In the records below, begin at the line that has "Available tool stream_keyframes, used" and stop after the line that has "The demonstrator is"; quote those lines verbatim and nothing more.

┌──

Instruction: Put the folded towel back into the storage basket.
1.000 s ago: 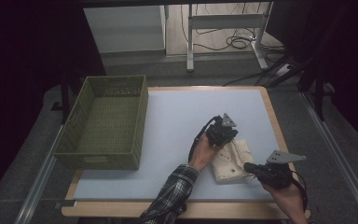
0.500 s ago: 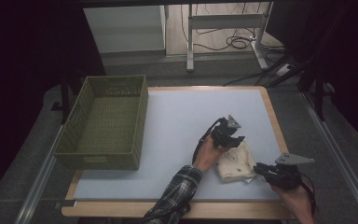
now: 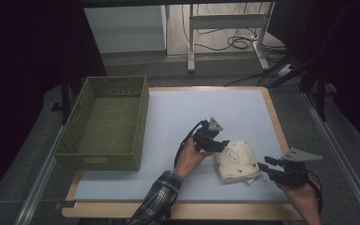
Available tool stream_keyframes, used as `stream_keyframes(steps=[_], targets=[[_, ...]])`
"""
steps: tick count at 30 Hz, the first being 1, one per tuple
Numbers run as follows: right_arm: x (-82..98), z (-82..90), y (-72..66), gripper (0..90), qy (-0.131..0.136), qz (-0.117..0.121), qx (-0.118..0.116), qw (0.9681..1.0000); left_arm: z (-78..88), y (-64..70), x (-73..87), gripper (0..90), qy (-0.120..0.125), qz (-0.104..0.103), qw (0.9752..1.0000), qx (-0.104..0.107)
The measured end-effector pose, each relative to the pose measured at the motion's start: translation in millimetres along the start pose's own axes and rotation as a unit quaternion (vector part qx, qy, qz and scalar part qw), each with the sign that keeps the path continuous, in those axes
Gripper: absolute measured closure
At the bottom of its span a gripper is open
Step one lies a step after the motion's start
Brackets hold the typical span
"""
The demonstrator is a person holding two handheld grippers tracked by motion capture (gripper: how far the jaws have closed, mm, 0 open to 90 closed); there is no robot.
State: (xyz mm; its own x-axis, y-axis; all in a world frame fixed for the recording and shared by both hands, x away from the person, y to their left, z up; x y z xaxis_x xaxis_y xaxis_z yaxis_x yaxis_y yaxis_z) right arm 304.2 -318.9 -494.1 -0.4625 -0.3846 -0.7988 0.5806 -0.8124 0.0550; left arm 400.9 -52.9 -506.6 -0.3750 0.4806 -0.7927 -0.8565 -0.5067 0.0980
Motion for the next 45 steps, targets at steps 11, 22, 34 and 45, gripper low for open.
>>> stream_keyframes(steps=[11,22,34,45], targets=[[19.6,-26.9,3.3,49.0,-0.047,-0.005,0.027,0.9985,-22.7,-11.7,27.0,39.8,-0.037,0.023,0.9989,-0.017],[24.4,-34.8,-1.5,43.5,-0.064,-0.02,0.009,0.9977,-5.8,-15.8,31.4,37.7,-0.033,0.03,0.9988,-0.019],[24.1,-33.8,-3.5,79.7,-0.078,-0.052,-0.029,0.9951,-11.9,-15.6,38.3,49.5,-0.044,0.055,0.9973,0.018],[25.5,-32.9,0.7,83.1,-0.064,-0.102,-0.067,0.9904,-8.8,-12.6,35.7,82.4,-0.034,0.071,0.9951,0.059]])
Point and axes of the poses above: each handheld gripper's, and its own axes: z roughly backward along the jaws, x roughly out of its underside, y roughly to its right, the point moved 2 cm from there along -z, roughly forward along the jaws, and after that the axes turned 6 degrees about x, right-handed, at the moved point
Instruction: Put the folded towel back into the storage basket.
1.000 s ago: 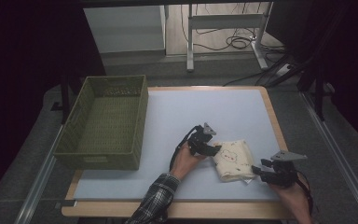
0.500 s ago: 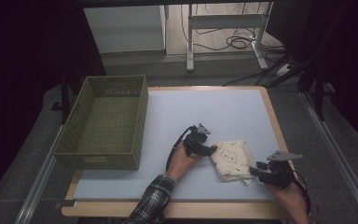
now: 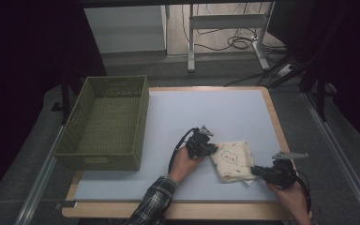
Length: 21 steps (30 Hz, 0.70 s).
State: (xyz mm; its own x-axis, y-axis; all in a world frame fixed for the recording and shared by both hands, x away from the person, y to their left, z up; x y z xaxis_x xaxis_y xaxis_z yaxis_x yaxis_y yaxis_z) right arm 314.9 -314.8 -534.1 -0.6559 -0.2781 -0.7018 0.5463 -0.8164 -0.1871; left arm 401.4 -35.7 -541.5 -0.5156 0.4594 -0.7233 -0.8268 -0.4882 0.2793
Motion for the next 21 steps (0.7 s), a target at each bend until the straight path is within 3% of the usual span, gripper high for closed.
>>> stream_keyframes(steps=[8,21], targets=[[-13.1,6.6,-8.3,83.1,0.022,0.005,-0.019,0.9996,17.5,-0.7,-7.9,82.5,0.017,-0.008,0.9998,-0.008],[-40.4,5.9,-32.8,83.0,0.044,0.042,-0.032,0.9976,53.3,-5.5,-14.9,82.2,0.024,-0.015,0.999,-0.034]])
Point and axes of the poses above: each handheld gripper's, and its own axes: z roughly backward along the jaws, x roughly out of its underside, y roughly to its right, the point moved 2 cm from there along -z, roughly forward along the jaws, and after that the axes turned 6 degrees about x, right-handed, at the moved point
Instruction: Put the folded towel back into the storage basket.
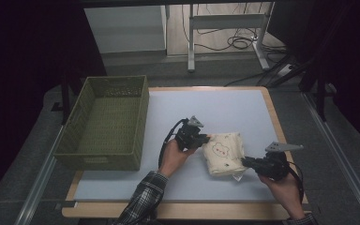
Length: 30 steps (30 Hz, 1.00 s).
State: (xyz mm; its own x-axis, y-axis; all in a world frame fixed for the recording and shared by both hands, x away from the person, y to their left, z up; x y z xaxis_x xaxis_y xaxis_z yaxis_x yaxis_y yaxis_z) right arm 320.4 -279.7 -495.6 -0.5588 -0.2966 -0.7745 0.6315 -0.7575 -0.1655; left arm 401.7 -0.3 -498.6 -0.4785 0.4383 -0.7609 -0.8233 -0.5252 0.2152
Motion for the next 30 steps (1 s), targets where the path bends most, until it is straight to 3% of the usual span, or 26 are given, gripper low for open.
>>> stream_keyframes(steps=[14,24,30], targets=[[-30.4,-15.6,-22.5,82.8,0.0,0.036,-0.008,0.9993,41.0,-12.2,-6.0,81.7,-0.015,-0.009,0.9986,-0.05],[-52.8,-30.8,-40.0,82.7,-0.002,0.058,-0.018,0.9982,63.8,-17.3,-8.2,81.2,-0.052,-0.037,0.9922,-0.108],[-65.5,-35.6,-47.6,82.6,0.001,0.058,-0.029,0.9979,79.0,-20.3,-9.0,81.0,-0.064,-0.044,0.9888,-0.127]])
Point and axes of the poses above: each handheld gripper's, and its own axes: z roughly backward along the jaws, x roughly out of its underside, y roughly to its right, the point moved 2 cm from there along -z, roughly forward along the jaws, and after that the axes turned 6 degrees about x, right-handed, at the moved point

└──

ANSWER TO THIS TASK:
Available tool stream_keyframes, used as `stream_keyframes(steps=[_], targets=[[_, ...]])`
"""
steps: tick count at 30 Hz, the first being 1, one per tuple
Numbers run as follows: right_arm: x (-82..98), z (-82..90), y (-72..66), gripper (0..90), qy (-0.131..0.136), qz (-0.117..0.121), qx (-0.118..0.116), qw (0.9681..1.0000); left_arm: z (-78..88), y (-64..70), x (-73..87), gripper (0..90), qy (-0.120..0.125), qz (-0.104..0.103), qw (0.9752..1.0000), qx (-0.104..0.107)
The measured end-effector pose, each relative to the pose measured at the motion's start: translation in millimetres along the start pose's own axes and rotation as a unit quaternion (vector part qx, qy, qz and scalar part qw), each with the sign that keeps the path continuous, in those axes
Gripper: absolute measured closure
At the bottom of its span a gripper is open
Step one lies a step after the motion's start
Brackets hold the typical span
"""
The demonstrator is a person holding two handheld grippers tracked by motion capture (gripper: how far the jaws have closed, mm, 0 open to 90 closed); there is no robot.

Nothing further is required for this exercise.